YR2 LINEAR MOTION & ANGULAR

Question 1

What is linear motion?

Answer 1

The movement of a body in a straight or curved line, where all the parts move the same
distance in the same direction in the same time

Question 2

What is linear motion caused by?

Answer 2

Linear motion is caused from a direct force applied to the Centre of a body’s mass (the point at which a body is balanced in all directions (weight acts from this
point)

Question 3

What is distance?

Answer 3

The total length covered from start to distance in positions (m)

Question 4

What is displacement?

Answer 4

The shortest straight line distance from start to finish

positions (m)

Question 5

What is speed?

Equation?

Answer 5

The rate of change is distance (m/s)

Speed = Distance ÷ Time taken

Question 6

What is velocity?

Equation?

Answer 6

The rate of change is displacement (m/s)

Speed = Displacement ÷ Time taken

Question 7

What is acceleration?

Equation?

Answer 7

The rate of change in velocity (ms-2)

Acceleration = (Final Velocity –Initial Velocity) ÷ Time taken

Question 8

Positive Value =

Negative value =

Answer 8

Acceleration

Deceleration

Question 9

Tips for DISTANCE TIME GRAPHS?

Answer 9

Cannot go down (distance cannot decrease)

Gradient is equal to the speed

Question 10

Tips for VELOCITY TIME GRAPHS?

Answer 10

Curves show acceleration

Can be positive and negative

Question 11

Tips for SPEED TIME GRAPHS?

Answer 11

Area under is the distance

Positive gradient acceleration negative deceleration

Question 12

What is Angular motion?

What is it caused by?

Answer 12

Movement of a body or part of a body in a circular path about an axis of rotation

Angular motion is caused from a eccentric force , a force that is applied outside the
center of mass. An eccentric force is also known as torque, a measure of turning
force applied to a body

Question 13

What is a sporting example of angular motion?

Answer 13

E.g. a trampolinist body will rotate around her center of mass in a somersault

Question 14

Name 3 axis of rotation?

Answer 14

Longitudinal
Frontal
Transverse

Question 15

What is Longitudinal axis:?

Example

Answer 15

Running from head to toe through the center of mass.

A performer rotates around this axis in a flat spin on the
ice during ice dance

Question 16

What is Transverse axis?

Example

Answer 16

Running from left to right through the center of mass.

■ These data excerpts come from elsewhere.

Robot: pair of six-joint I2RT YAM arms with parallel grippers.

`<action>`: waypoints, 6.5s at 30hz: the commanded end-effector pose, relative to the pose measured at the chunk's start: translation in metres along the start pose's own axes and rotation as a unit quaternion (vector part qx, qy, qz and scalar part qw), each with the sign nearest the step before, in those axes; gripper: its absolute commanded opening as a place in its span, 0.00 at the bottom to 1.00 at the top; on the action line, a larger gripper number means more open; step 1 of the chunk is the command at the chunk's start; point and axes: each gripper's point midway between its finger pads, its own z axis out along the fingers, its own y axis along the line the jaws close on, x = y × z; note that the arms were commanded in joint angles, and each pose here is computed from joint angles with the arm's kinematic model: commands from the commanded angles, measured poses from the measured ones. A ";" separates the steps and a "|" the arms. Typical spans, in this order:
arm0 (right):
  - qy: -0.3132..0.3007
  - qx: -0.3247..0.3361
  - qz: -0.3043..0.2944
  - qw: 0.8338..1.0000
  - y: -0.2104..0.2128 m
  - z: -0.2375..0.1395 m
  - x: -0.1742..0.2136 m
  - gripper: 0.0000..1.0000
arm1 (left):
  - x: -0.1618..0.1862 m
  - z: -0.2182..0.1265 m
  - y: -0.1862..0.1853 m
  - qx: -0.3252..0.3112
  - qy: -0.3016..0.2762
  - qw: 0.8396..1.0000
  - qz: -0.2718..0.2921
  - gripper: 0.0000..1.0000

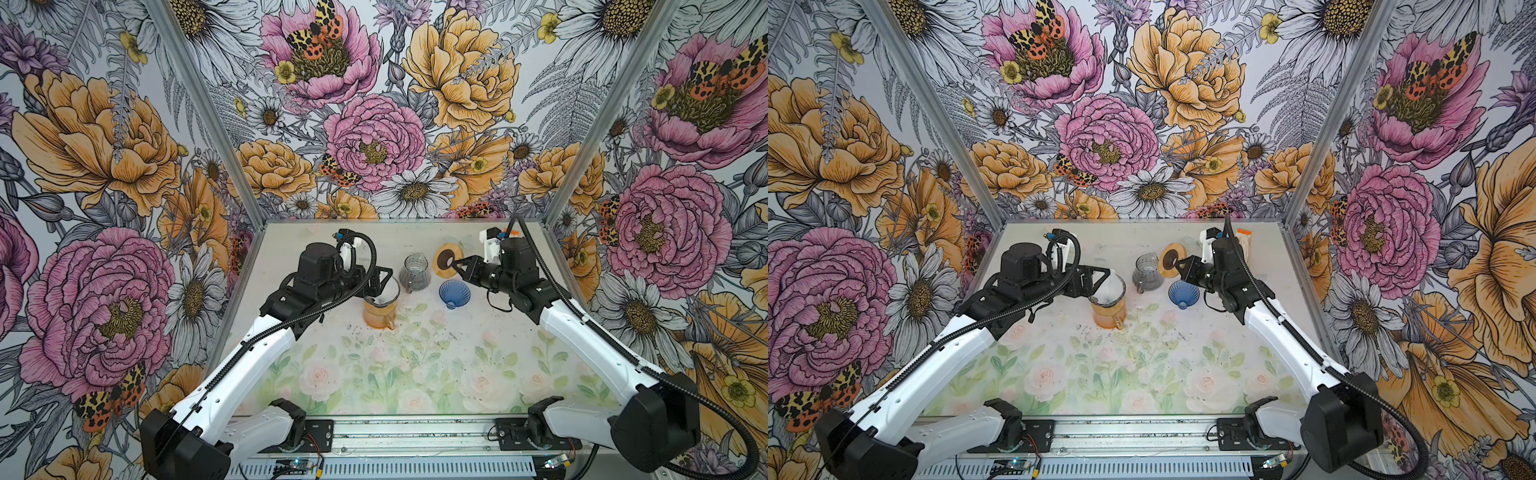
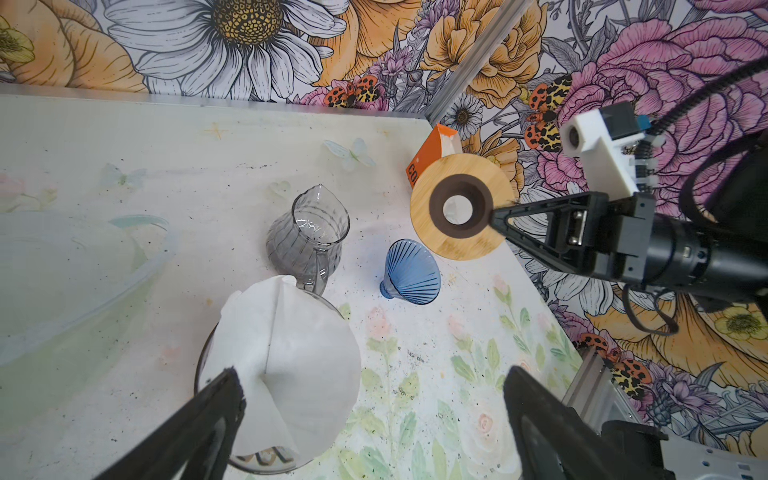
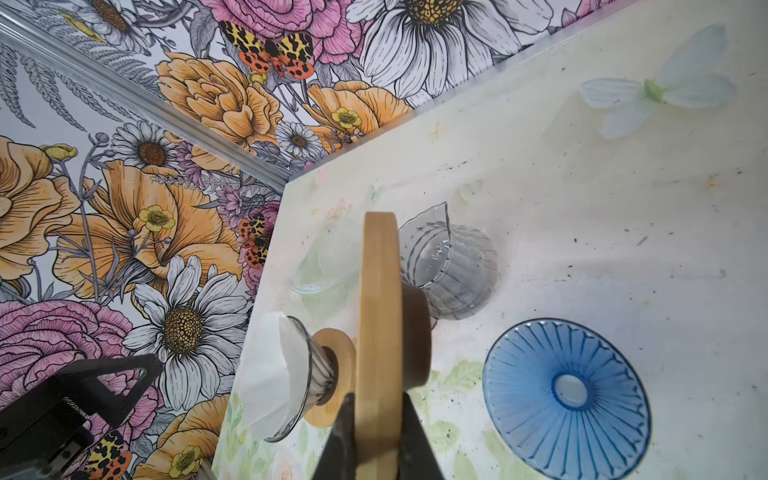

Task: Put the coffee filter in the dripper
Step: 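Carry the bamboo holder with the right gripper over the grey pitcher, then lower the bamboo holder onto the grey pitcher and open the right gripper, then move the right gripper to the blue cone dripper and grasp its rim, then lift the blue dripper with the right gripper over the bamboo holder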

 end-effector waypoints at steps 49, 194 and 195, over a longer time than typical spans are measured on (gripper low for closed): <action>0.145 -0.169 0.122 0.967 -0.042 0.152 -0.006 0.03 | 0.006 0.019 0.025 -0.007 0.029 0.999 -0.026 0.99; 0.131 0.092 -0.064 0.985 -0.019 0.014 -0.017 0.00 | 0.005 0.030 -0.004 -0.037 0.060 0.997 0.037 0.99; 0.129 0.090 -0.069 0.985 -0.015 0.017 -0.021 0.00 | 0.005 0.031 -0.004 -0.038 0.060 0.997 0.037 0.99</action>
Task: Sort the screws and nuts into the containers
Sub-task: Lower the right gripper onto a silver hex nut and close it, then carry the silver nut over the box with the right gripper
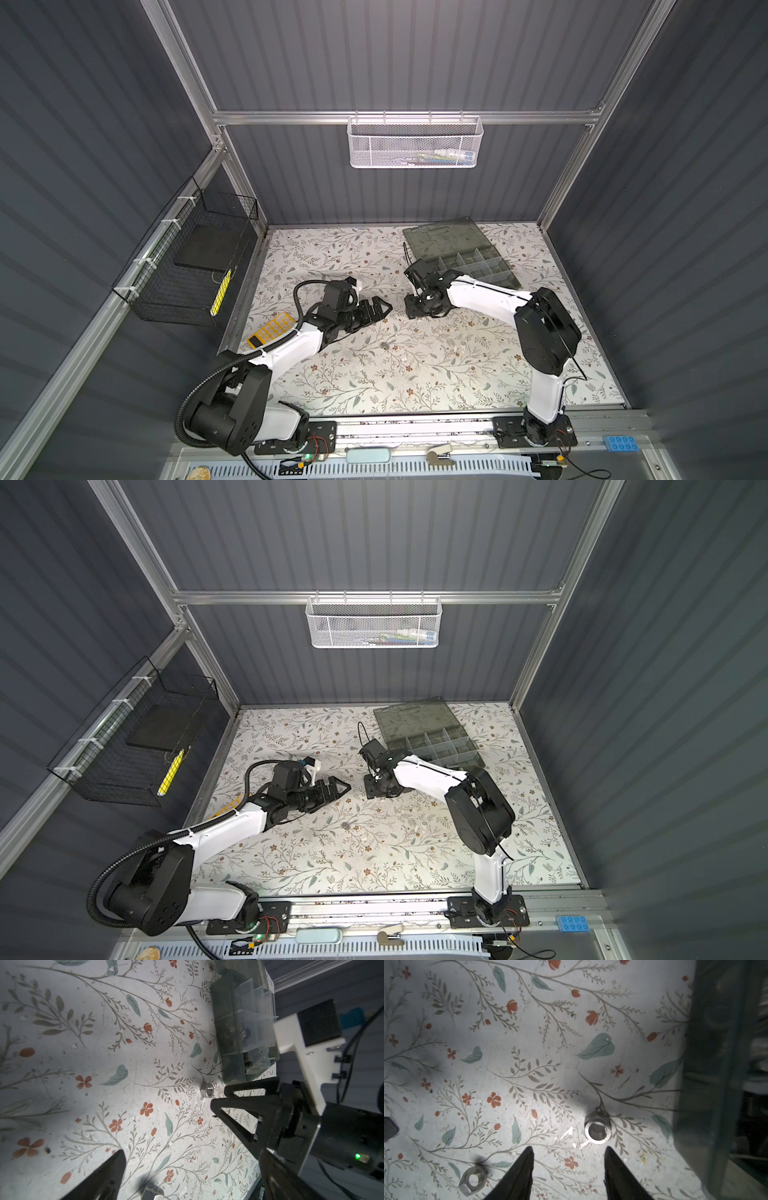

A performer rotates around this axis in a somersault
in a vault

Question 17

What is Frontal axis?

Example

Answer 17

Running from back to front through the center of mass.

A performer rotates around this axis in a cartwheel

Question 18

What are the three Angular motion descriptors?

Answer 18

Angular Velocity

Moment of inertia

Angular Momentum

Question 19

What is Angular velocity?

Equation?

Measured in?

Answer 19

The rate of rotation-

Angular velocity = angular displacement/time taken

Measured in Radians (rad)

Question 20

What is moment of inertia?

Equation?

Answer 20

The resistance of a body to change in its state of angular motion or rotation

Moment of inertia = sum of ( mass x distribution of the mass from the axis of rotation squared)

Question 21

What two factors affect the moment of inertia?

Answer 21

Mass

Distribution of mass

Question 22

How does mass affect the moment of inertia?

Answer 22

The higher the mass the higher the moment of inertia (why all gymnasts are small)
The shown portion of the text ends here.